In an April 14 email to the Faculty Senate, Clark wrote that although he thought the 2014 contract with the administration could be reasonably and legally implemented until 2019 “at the very earliest,” “there would be advantages to avoiding legal action if possible and resolving the negotiation while respecting the Statutes even if it means some increased costs for all faculty.”
“Without the rule of law and the shared governance on which it relies, the faculty will continually be subject to the unilateral actions of the administration,” Clark wrote later in the email, referencing the violation of the statutes as a violation of over 30 years of historical precedent. “That sense of insecurity, alienation and instability is something many faculty have felt more and more acutely and it has led to a significant decrease in morale.”
Associate Chair of Communications and Media Studies Gwenyth Jackaway, in a letter to McShane and the Board of Trustees on April 13 which gained high traction on social media, said that her pride in her thirty years of academia spent at Fordham was challenged by the school’s choices which, to her, went against their dedication to Jesuit values. “I’m being told that this new plan won’t cover the care I’ll need to heal the various stress related health issues I’ve accumulated… overseeing our rapidly expanding program while simultaneously redesigning it,” she wrote. “Now in my mid fifties, as a parent to a special needs teen, I find myself suddenly worried about our healthcare… I keep hoping that someone wise, someone with true vision who remembers what it means to be a Jesuit will step in and stop what’s happening on our campus.”
Clark also wrote in the April 14 email that the Faculty Senate acknowledged that the vote is symbolic. “Votes of no confidence have historically had power and have frequently resulted in the eventual resignation of university presidents,” Clark wrote. “Such votes are statements on the part of a community that they have lost confidence in the leadership functions being performed.” He outlined the eight-year struggle between the Faculty Senate and the administration ranging from threats of health care impositions and the salary imposition with its allocation, to frozen academic budgets and increased workloads with fewer staff, and “a Board of Trustees that appears to believe we only work 9 months a year.”
With a Fordham Faculty United protest yesterday at FRH’s Cunniffe House on behalf of the adjunct and contingent faculty wishing to unionize, the administration is under a great deal of pressure from the faculty.
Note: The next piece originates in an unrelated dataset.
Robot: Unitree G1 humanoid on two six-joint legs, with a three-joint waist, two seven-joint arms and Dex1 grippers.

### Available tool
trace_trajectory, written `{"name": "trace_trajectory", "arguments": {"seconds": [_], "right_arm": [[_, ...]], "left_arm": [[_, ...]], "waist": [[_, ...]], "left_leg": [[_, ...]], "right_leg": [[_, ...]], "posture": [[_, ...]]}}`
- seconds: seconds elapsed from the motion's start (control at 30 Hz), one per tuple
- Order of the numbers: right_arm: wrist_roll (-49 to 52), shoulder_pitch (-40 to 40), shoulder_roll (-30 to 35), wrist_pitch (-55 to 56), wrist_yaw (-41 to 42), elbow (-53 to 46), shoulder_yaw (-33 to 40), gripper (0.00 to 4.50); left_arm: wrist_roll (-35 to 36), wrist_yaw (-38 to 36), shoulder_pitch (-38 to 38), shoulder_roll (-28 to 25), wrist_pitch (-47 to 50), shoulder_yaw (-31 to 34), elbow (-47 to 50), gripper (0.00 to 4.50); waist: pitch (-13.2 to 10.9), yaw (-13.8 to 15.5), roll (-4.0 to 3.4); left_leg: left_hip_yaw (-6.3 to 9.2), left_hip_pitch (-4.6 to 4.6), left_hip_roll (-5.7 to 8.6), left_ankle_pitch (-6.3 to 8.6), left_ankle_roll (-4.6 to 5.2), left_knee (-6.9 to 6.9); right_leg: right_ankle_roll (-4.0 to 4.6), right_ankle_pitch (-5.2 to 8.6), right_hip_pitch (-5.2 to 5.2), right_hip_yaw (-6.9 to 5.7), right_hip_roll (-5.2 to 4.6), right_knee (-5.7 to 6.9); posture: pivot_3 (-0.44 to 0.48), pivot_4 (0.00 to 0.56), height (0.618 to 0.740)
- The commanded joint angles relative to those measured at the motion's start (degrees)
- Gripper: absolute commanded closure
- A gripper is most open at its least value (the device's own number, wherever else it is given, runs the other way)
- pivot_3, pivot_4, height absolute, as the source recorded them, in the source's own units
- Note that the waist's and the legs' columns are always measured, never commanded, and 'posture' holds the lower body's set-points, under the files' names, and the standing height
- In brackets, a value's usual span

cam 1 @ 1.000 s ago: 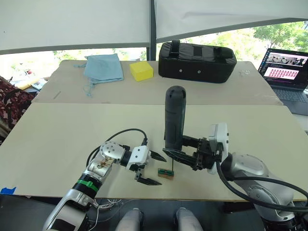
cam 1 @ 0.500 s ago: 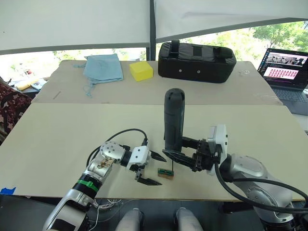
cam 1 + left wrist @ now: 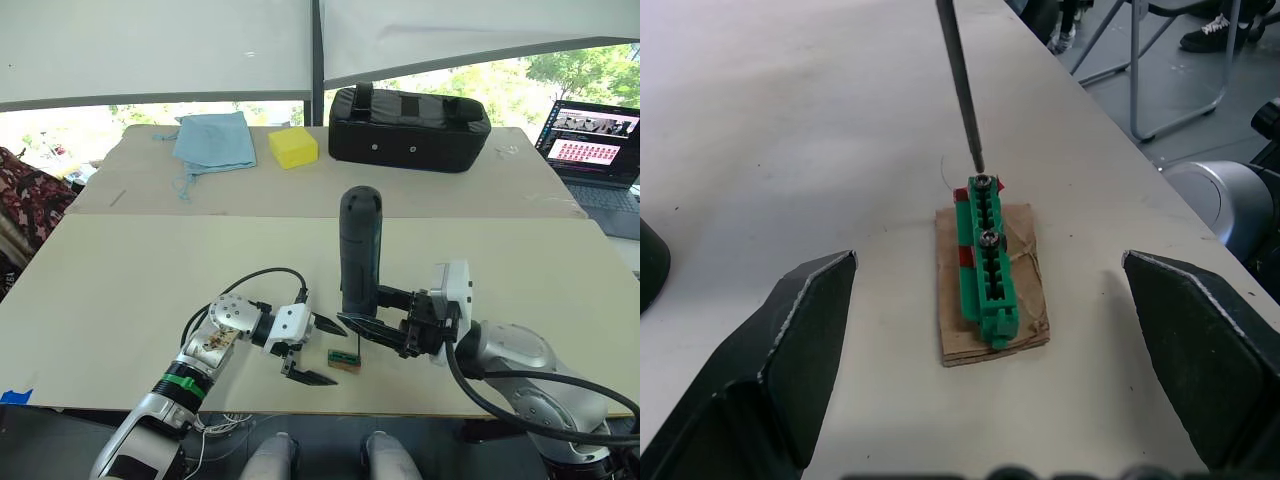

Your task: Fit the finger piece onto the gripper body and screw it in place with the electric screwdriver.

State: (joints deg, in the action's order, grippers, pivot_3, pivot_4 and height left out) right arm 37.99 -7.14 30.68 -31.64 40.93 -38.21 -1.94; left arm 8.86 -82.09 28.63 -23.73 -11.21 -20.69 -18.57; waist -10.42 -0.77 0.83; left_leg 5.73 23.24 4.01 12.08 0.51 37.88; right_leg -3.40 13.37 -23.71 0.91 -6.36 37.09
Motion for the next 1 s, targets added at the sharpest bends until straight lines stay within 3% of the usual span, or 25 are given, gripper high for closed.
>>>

However, it will be up to the Board of Trustees in their meetings today and tomorrow to make the final decisions on the faculty salary and health insurance packages.
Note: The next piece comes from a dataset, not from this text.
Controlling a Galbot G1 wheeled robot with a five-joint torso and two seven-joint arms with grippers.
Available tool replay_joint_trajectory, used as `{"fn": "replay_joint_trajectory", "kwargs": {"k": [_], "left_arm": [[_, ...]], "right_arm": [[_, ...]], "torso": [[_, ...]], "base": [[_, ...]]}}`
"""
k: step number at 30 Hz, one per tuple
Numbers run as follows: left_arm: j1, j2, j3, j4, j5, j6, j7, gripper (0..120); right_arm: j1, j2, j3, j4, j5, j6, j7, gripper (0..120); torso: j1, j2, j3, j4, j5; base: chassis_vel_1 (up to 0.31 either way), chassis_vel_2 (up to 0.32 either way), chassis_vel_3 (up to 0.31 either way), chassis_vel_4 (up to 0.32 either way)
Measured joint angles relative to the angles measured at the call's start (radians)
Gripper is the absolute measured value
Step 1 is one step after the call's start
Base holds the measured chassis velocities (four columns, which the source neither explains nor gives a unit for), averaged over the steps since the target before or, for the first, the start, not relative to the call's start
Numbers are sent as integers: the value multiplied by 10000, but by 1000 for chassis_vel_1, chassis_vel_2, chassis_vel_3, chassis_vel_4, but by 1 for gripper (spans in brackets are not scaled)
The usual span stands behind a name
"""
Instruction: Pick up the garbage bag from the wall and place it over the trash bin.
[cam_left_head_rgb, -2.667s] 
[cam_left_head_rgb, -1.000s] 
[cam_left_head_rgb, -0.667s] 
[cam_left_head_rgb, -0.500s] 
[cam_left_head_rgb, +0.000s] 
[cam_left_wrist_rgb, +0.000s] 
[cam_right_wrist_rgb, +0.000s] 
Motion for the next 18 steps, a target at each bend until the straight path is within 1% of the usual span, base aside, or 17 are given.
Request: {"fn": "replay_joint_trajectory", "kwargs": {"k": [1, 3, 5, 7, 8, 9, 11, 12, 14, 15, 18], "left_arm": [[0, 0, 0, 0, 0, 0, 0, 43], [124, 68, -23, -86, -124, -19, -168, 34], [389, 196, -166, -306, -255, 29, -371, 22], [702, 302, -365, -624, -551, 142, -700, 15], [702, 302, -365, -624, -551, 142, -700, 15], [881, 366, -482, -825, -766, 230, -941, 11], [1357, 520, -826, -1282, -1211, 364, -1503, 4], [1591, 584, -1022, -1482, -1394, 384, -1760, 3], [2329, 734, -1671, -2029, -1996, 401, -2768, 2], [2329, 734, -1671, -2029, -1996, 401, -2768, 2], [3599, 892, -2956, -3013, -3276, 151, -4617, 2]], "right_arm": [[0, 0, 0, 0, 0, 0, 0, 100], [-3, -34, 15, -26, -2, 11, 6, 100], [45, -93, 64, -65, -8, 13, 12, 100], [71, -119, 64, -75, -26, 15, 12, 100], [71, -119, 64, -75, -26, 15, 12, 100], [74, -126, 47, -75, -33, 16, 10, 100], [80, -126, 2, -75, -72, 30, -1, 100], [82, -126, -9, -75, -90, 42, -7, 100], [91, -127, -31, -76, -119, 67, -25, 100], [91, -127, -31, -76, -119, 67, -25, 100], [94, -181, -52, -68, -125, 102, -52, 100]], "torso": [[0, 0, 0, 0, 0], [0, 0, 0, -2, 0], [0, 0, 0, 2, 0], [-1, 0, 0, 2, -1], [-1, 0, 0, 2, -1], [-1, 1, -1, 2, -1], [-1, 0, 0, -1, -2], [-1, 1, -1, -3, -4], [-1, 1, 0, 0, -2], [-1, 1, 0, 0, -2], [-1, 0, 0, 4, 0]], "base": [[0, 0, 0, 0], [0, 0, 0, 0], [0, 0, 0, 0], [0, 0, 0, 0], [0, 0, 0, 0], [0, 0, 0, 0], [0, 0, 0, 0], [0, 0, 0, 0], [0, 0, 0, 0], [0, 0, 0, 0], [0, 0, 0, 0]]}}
Update: April 19, 2017 at 4:20 p.m.
Clark has said to the crowd gathered outside in the plaza that in the case of the Board ruling against them, they “will sue the University.”
Update: April 19, 2017 at 5:10 p.m.
The vote of no confidence results are in. At 8 am, 611 ballots were sent out to tenure and tenured track faculty. 488 faculty members voted. Out of that, 431 professors voted that they had no confidence in Fr. McShane.
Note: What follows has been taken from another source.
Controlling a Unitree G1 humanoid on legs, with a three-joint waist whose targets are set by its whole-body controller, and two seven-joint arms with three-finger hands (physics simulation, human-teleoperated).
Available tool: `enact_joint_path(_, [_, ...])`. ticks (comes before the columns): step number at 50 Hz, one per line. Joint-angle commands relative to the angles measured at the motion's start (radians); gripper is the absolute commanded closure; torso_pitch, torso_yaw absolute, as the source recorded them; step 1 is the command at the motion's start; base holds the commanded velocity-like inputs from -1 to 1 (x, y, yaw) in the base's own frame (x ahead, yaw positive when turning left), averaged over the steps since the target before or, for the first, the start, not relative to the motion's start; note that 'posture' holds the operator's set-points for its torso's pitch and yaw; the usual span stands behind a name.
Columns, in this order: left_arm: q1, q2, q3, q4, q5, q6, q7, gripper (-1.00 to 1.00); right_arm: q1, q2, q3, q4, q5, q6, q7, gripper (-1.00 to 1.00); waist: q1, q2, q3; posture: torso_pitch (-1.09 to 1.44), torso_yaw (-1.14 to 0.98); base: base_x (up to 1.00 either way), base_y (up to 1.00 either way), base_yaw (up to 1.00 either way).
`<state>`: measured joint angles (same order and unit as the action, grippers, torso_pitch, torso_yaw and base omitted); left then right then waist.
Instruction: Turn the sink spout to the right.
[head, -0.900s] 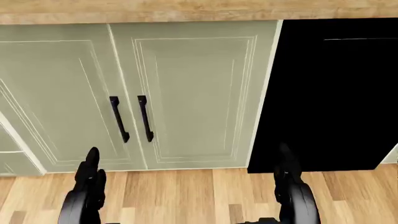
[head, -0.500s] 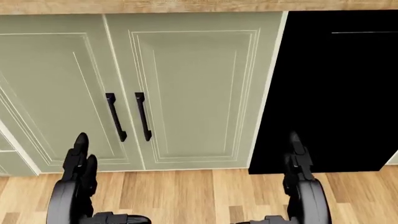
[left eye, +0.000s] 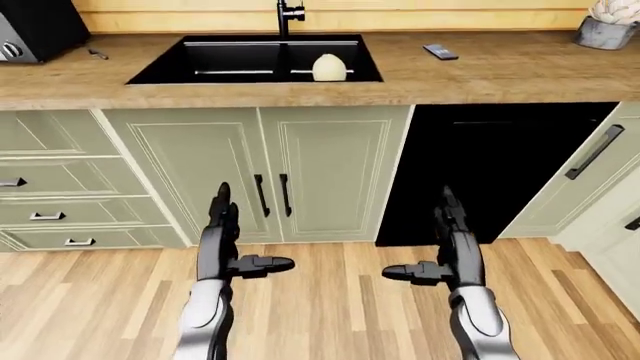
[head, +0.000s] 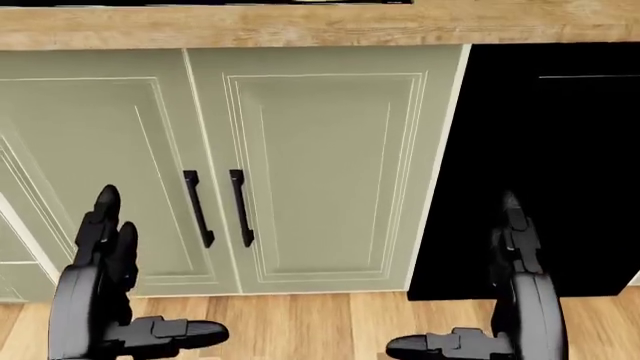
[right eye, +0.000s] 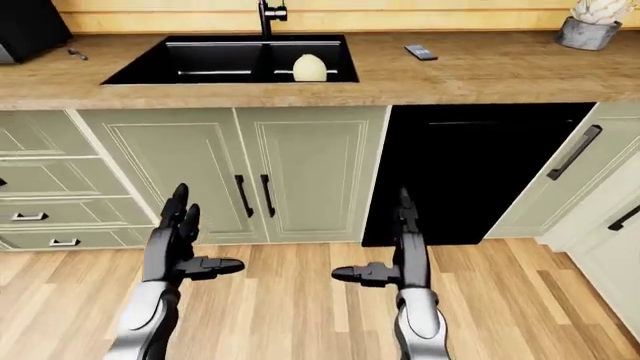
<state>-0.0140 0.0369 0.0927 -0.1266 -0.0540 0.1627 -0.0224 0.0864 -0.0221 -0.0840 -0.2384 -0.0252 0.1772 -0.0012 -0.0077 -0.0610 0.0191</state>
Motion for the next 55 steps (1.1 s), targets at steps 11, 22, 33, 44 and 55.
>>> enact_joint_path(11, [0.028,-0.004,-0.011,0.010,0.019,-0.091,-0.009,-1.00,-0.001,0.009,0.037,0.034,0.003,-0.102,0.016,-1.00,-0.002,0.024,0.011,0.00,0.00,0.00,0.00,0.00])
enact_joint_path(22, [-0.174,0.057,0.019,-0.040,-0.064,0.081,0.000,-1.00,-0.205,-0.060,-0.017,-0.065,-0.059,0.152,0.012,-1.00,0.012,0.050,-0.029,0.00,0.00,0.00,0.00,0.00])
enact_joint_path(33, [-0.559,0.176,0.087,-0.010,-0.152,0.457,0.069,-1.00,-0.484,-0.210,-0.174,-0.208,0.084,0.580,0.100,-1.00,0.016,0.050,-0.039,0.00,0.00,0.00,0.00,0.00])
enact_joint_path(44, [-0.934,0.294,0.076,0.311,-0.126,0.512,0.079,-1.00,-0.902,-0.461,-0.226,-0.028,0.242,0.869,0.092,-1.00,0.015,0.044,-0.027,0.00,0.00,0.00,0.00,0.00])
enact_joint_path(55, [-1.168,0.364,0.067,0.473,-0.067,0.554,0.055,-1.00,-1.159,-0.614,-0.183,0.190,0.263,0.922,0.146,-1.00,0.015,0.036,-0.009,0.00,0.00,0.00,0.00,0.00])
BD • Apr 19, 2017 at 6:29 pm
It’s time for leadership change. We need a visionary.
F S • Apr 19, 2017 at 5:48 pm
I can say with certainty that the bloated administration, which is coincidentally keeping spending transclusent, is where the money is being wasted. Many times did I wait in the administrative offices, watching people idly sitting around, smacking bubble gum, watching videos, and literally talking about how sweet of a gig it was.
If you want to get money back, look at those wastes of spaces in the administrative offices.